Work required
From the line that includes "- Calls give" to the last line of the data, quote each line precisely; both boundary lines belong in the answer.

(Beginning of Data shown)

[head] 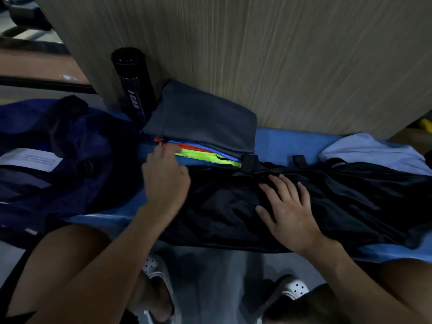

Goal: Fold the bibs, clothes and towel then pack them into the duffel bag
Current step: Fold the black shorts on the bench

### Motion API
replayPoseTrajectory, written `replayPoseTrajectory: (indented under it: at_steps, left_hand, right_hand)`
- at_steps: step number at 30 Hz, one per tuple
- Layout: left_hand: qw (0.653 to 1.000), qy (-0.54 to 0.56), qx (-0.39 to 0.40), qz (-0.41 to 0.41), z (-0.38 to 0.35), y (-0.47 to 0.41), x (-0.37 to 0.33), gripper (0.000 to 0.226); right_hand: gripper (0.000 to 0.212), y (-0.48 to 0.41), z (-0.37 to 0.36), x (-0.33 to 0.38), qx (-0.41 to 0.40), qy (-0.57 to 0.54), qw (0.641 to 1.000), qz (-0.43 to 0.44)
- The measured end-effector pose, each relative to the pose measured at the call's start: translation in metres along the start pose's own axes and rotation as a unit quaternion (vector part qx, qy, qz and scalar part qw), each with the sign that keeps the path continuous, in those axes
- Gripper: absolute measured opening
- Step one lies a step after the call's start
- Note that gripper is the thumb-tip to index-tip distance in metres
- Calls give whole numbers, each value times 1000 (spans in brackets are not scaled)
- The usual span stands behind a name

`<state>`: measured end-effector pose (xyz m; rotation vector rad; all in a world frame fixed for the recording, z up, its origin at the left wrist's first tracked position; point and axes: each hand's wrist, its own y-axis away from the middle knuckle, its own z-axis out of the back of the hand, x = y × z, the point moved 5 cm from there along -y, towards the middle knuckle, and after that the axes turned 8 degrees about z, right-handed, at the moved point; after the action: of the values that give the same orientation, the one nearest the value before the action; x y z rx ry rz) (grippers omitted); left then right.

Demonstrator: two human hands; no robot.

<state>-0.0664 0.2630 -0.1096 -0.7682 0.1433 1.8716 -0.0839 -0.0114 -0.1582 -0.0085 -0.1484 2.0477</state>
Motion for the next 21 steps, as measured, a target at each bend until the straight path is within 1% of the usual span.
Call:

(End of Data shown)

Solution
- Calls give whole numbers, each value times 1000 (spans in brackets are not scaled)
- The usual span stands behind a name

`<state>`: measured end-effector pose (xyz m; rotation vector rad; all in a world frame fixed for the recording, z up, its origin at the left wrist's first tracked position; point and axes: each hand's wrist, its own y-axis away from the middle knuckle, its own z-axis out of the back of the hand, x = y × z, the point moved 5 cm from there along -y, towards the middle knuckle, and after that the axes turned 8 degrees about z, right-handed, at the moved point; after the action: of the values that give the same orientation, the one nearest the value before the action; x y z rx ry rz) (grippers omitted); left then right.

Demonstrator: two human hands; no robot.

<state>-0.0664 0.2630 -0.1096 -0.7682 0.1433 1.8716 -0.0839 -0.0114 -0.1582 -0.0085 -0.1484 2.0477</state>
Motion for the next 21 steps, as measured, a target at each bend until the straight path is within 1% of the usual span.
Call:

Nothing further remains in this exercise.